GOAL OF THE EXERCISE:
All that is needed is a count of the lines in this data that contain the word "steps".

—————

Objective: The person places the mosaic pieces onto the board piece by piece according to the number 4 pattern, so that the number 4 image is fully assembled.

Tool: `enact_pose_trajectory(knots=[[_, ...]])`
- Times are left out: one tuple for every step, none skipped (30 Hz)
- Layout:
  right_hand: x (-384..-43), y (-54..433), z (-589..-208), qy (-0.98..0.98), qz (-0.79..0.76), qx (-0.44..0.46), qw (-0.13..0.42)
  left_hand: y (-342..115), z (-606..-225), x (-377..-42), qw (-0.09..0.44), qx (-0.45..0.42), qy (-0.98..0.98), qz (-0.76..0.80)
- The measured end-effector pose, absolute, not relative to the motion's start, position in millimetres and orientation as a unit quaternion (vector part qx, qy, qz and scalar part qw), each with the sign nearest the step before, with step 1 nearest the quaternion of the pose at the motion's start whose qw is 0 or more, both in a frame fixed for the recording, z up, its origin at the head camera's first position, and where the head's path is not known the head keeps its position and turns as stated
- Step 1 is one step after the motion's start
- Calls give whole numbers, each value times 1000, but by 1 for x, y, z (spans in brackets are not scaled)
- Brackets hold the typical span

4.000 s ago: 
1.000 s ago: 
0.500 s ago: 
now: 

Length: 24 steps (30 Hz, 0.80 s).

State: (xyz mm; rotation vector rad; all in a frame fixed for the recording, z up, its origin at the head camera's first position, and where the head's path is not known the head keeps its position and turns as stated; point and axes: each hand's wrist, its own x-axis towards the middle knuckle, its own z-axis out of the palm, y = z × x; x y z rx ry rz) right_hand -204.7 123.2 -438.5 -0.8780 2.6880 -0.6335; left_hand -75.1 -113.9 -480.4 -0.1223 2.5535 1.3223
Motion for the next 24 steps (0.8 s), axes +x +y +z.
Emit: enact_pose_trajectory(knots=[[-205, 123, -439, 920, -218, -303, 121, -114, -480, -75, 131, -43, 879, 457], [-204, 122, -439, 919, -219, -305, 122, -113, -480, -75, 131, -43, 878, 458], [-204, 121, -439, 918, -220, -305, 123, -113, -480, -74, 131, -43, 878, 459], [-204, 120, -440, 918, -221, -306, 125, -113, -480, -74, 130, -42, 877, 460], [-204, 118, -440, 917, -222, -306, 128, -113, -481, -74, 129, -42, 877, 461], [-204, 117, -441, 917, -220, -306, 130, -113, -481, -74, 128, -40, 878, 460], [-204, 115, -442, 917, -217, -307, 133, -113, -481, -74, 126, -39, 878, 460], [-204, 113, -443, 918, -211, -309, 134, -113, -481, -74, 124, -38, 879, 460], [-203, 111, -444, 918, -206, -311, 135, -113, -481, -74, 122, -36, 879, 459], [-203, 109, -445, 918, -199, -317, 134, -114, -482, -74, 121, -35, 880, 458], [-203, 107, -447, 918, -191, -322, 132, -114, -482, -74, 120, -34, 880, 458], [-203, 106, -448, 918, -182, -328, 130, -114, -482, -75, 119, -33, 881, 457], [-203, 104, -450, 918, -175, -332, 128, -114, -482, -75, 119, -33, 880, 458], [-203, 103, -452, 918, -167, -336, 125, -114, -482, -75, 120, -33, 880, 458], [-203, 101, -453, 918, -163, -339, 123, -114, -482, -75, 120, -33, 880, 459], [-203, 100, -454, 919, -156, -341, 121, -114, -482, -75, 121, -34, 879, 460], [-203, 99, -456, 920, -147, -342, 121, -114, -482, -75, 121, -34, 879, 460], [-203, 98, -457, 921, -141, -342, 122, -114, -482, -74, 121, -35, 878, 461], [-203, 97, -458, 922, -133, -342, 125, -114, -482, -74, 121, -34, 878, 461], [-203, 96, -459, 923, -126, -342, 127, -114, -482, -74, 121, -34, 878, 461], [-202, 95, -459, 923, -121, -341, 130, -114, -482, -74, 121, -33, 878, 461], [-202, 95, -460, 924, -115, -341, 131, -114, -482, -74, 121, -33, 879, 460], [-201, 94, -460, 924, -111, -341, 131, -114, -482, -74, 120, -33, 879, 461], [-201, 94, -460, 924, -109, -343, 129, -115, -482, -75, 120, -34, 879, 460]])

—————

SOLUTION TO THIS TASK:
2